Hundreds of Mexican nationals who live in Oklahoma spent Saturday morning at Chelino’s restaurant in Bricktown, where the Mexican consulate from Little Rock, Ark., had set up a temporary office.
Some were in line for passports, but most were requesting matriculas consulares, popular Mexican ID cards that are not legally recognized in Oklahoma under the state’s tough immigration law.
The 650 people who showed up represent a small portion of Oklahoma’s immigrants who need the consul’s documentation services.
Andres Chao, Mexican consul in Little Rock, said many local Hispanic immigrants have trouble getting state-issued IDs, because they do not have their birth certificates or other documents.
Matriculas, while not recognized as official IDs by the state, are useful for opening bank accounts and proving identity, he said.

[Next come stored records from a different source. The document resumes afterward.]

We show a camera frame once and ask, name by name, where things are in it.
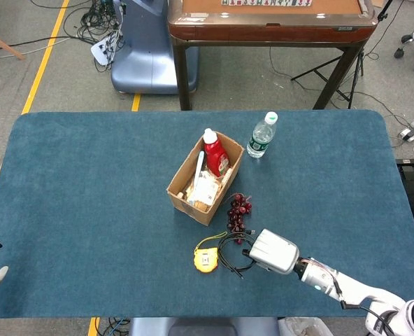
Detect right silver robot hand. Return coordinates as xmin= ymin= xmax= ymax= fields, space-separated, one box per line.
xmin=241 ymin=229 xmax=301 ymax=275

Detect bunch of red grapes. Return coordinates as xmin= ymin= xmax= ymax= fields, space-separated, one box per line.
xmin=226 ymin=192 xmax=253 ymax=245

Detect clear plastic food package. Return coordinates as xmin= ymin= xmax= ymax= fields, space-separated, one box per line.
xmin=185 ymin=167 xmax=225 ymax=213

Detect light blue toothbrush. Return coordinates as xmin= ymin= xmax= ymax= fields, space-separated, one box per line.
xmin=187 ymin=150 xmax=206 ymax=207

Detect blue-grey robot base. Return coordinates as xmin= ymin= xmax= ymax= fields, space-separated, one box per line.
xmin=110 ymin=0 xmax=200 ymax=95

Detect open cardboard box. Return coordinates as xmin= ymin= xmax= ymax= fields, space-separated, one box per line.
xmin=166 ymin=131 xmax=245 ymax=227

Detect yellow tape measure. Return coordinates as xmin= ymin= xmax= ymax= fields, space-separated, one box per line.
xmin=194 ymin=231 xmax=228 ymax=274

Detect clear plastic bag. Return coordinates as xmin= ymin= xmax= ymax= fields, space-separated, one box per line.
xmin=278 ymin=316 xmax=329 ymax=336

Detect teal table cloth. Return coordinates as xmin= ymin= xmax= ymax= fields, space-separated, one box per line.
xmin=0 ymin=110 xmax=414 ymax=319

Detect grey robot torso base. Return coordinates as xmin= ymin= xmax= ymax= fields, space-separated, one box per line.
xmin=128 ymin=316 xmax=280 ymax=336

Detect clear water bottle green label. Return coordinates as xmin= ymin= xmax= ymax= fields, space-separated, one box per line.
xmin=245 ymin=111 xmax=279 ymax=159

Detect red bottle white cap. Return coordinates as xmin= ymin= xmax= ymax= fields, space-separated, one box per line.
xmin=203 ymin=127 xmax=231 ymax=179

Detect wooden easel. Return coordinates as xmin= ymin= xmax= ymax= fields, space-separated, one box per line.
xmin=0 ymin=28 xmax=26 ymax=96

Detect black tripod stand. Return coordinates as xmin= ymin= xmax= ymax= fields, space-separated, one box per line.
xmin=290 ymin=0 xmax=395 ymax=109

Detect brown mahjong table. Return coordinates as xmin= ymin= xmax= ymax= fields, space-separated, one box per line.
xmin=167 ymin=0 xmax=378 ymax=111

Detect row of face-up mahjong tiles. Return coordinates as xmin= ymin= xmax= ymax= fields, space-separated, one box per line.
xmin=222 ymin=0 xmax=313 ymax=7

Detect black floor cable bundle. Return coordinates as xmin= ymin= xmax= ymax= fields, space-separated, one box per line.
xmin=63 ymin=0 xmax=124 ymax=73

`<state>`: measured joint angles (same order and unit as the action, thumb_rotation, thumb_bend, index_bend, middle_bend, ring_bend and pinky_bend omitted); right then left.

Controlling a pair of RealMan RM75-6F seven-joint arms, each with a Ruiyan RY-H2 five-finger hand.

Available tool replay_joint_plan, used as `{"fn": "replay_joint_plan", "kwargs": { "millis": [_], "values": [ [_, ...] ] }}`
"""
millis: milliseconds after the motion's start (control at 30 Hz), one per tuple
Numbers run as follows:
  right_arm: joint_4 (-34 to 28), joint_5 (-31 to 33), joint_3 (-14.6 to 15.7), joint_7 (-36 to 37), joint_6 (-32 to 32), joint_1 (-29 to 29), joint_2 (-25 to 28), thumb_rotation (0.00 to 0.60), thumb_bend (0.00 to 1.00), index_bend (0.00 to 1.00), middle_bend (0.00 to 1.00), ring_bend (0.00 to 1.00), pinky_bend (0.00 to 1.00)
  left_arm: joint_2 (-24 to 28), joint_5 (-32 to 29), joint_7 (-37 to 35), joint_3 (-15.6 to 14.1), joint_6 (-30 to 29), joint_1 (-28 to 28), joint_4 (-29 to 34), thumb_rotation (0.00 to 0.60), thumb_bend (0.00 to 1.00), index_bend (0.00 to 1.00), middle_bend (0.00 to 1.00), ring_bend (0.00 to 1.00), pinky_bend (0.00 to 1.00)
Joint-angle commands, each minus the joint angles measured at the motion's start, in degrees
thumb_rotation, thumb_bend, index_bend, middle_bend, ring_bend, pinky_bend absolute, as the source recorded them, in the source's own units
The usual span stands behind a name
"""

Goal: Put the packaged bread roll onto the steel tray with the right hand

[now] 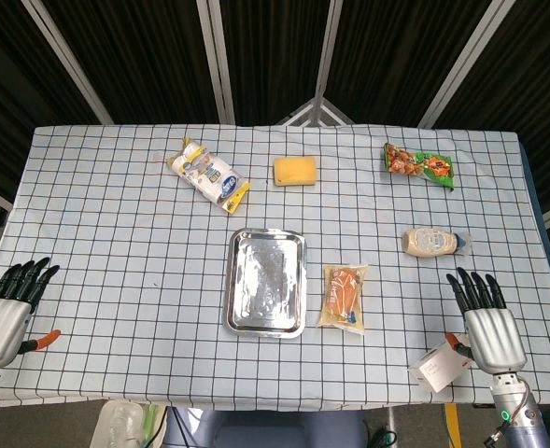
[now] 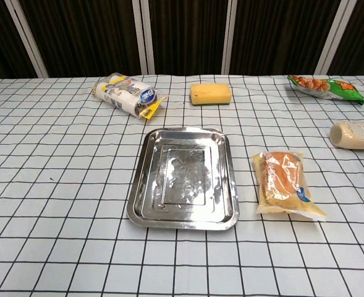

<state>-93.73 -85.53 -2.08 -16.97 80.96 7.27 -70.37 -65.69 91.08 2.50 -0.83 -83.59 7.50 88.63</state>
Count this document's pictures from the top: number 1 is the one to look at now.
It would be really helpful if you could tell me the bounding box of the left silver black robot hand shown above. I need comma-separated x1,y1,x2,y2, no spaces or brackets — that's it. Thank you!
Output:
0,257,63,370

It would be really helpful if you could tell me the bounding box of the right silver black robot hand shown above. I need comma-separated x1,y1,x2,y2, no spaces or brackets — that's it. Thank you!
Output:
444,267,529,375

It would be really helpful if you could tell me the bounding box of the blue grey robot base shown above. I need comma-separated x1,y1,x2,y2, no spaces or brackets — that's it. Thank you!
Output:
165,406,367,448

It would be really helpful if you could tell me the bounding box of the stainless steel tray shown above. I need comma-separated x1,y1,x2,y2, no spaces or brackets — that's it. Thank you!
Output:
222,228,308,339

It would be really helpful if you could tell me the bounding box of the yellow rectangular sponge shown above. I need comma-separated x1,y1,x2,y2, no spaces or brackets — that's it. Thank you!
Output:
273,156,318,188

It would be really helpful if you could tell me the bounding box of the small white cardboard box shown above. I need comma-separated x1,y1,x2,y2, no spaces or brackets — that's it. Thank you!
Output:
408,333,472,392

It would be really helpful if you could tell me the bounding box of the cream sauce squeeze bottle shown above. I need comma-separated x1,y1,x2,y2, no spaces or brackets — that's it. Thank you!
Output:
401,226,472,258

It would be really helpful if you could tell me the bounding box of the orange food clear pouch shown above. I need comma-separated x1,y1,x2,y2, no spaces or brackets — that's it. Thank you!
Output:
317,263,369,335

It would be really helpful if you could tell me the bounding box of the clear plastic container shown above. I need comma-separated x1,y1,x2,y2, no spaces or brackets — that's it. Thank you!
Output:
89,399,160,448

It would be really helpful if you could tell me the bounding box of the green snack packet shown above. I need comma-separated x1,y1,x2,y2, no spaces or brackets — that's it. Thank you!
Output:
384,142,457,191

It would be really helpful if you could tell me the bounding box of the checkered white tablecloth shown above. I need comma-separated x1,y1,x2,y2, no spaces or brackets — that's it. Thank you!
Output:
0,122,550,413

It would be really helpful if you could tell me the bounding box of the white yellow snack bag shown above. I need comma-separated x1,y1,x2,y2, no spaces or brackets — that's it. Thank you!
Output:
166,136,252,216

Sergio, a roofer who did not give his last name, was among those waiting to get a consular card. He said he came to Oklahoma from Durango, Mexico, about 12 years ago, and he and his wife are raising two U.S.-born children.
He said HB 1804 has not negatively affected his family or friends.
Chao said the Mexican consulate respects state laws, but the best way to work together is to keep the channels of communication open.
Chao’s consulate opened in April 2007 and has issued more than 30,000 documents to Mexicans in Arkansas, eastern Oklahoma and western Tennessee.